В реальной усадебной практике театрализация чаще всего представляла собой комбинированную систему множественных метаморфоз. Уже упоминавшийся чернский праздник был выстроен А. А. Плещеевым как ряд последовательных волшебных превращений: стоило только имениннице приблизиться к выросшей за ночь посреди зимы роще, «роща склонилась перед ней, и обнаружился жертвенник, украшенный цветами; возле него стояла богиня, которая приветствовала Анну Ивановну поздравительными стихами. Потом богиня и жертвенник исчезли, и на месте их явился стол с роскошным завтраком» [Толычева 1877: 367]. После завтрака хозяин привел жену и гостей «к канавке, за которой возвышалась стена. Вход в ворота был загорожен огромной женской статуей, сделанной из дерева. “Madame Gigogne? Voulez-vous nous laisser passer?” (“Мадам Жигонь, позволите ли нам войти?” – О.К.) – закричал хозяин. Но негостеприимная madame Gigogne размахивала руками вправо и влево и кивала грозно головой» [Толычева 1877: 367]. Мадам Жигонь – персонаж ярмарочного французского театра – языческий символ плодородия, которую заклинает (по-французски) внезапно появившийся монах: «Побежденная madame Gigogne упала во весь рост через канаву, и спина ее образовала мост. Со своей стороны монах превратился в рыцаря и приглашал гостей войти. Когда они перешагнули за ворота, целый город представился их взорам. Тут возвышались башни, палатки, беседки, качели. Между ними стояли фокусники со своими снарядами и сновали колдуньи, которые предсказывали каждому его будущность. Под звуки военной музыки маневрировал полк солдат, на их знаменах и киверах стояла буква “Н”, так как Плещеев звал жену свою Ниной» [Толычева 1877: 367].

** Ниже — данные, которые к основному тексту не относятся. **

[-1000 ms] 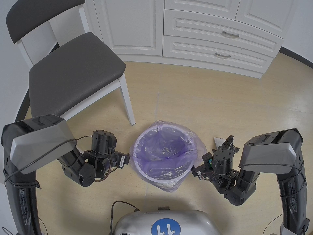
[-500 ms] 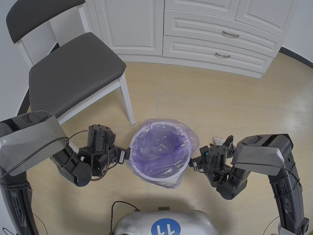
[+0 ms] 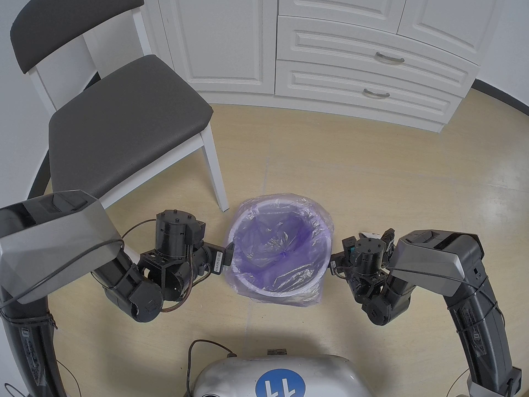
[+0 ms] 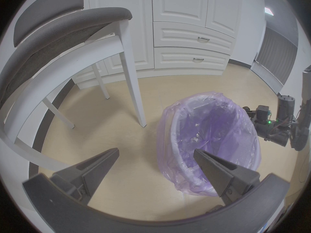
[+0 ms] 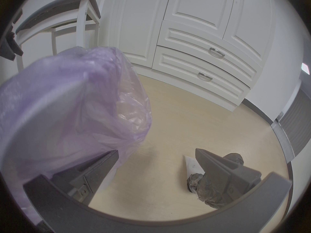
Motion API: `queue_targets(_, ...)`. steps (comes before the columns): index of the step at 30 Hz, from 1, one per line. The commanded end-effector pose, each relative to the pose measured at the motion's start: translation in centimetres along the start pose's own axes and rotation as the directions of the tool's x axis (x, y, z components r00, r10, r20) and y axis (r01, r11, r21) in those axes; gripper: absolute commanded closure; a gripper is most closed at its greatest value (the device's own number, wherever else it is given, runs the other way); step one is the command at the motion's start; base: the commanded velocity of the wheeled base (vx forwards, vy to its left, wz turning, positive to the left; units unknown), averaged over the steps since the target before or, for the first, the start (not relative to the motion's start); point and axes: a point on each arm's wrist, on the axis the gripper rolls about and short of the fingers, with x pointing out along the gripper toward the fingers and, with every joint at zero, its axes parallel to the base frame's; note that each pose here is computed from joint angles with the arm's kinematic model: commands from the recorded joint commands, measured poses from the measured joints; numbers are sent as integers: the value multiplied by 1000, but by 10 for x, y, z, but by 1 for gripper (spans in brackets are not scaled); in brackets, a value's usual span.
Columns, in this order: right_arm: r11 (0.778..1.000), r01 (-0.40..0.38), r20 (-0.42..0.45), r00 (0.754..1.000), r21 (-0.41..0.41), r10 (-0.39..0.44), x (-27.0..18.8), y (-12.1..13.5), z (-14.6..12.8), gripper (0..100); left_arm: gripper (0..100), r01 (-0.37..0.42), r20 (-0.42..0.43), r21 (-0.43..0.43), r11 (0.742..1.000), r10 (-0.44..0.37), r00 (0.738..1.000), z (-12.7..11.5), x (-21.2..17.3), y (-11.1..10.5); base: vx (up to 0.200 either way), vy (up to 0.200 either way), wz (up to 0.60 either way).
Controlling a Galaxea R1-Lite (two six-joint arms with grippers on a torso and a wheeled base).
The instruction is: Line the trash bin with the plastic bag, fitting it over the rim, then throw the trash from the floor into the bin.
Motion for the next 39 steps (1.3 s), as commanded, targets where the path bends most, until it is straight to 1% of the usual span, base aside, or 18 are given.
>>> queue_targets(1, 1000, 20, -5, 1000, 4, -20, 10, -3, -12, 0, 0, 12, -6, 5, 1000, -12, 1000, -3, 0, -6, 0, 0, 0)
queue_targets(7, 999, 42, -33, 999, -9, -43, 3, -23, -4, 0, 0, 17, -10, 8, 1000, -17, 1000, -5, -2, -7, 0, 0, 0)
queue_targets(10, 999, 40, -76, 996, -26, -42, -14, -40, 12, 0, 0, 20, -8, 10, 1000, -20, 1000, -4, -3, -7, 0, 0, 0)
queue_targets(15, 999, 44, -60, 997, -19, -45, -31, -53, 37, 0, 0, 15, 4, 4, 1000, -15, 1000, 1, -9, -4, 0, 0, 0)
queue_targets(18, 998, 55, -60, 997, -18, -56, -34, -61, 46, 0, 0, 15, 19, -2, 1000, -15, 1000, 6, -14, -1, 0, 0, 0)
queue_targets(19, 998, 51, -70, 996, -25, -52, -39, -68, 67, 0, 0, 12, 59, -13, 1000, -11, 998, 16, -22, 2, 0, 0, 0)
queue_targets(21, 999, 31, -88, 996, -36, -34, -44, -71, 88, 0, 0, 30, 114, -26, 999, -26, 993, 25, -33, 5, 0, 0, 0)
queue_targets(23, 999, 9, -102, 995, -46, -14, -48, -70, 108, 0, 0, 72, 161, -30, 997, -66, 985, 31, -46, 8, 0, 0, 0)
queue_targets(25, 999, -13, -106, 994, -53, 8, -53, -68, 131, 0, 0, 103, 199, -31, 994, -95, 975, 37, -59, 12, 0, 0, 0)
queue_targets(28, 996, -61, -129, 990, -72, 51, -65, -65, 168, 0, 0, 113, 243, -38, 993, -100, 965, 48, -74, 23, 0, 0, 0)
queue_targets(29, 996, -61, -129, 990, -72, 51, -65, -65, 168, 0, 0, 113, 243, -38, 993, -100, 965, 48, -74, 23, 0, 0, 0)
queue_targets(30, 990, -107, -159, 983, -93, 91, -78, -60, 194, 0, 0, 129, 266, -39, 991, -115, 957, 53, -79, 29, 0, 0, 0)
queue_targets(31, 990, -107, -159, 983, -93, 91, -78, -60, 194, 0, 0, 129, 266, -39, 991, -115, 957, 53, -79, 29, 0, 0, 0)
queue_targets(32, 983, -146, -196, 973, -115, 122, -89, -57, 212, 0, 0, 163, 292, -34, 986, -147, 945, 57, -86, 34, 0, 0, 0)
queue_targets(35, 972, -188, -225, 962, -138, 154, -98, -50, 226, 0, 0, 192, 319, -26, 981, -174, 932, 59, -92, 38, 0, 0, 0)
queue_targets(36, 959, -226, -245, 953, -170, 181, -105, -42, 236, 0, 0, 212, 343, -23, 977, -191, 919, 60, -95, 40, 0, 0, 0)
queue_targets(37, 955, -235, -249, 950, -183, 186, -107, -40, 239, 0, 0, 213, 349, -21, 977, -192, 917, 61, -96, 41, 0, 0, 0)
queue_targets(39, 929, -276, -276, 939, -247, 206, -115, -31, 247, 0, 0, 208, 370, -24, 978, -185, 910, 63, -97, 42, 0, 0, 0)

Представление об усадьбе как нерукотворном «пространстве чудес», нуждающемся в метаморфозах (театрально-игровом способе проявления его «зачарованности» и «волшебства»), начнет разрушаться к середине 1810-х гг. За два последующих десятилетия возникнет иная система представлений об усадебном пространстве, исключающая его фантастическую и ирреальную природу и основанная не на волшебном превращении, но на преображении как результате осознанной и последовательной человеческой деятельности.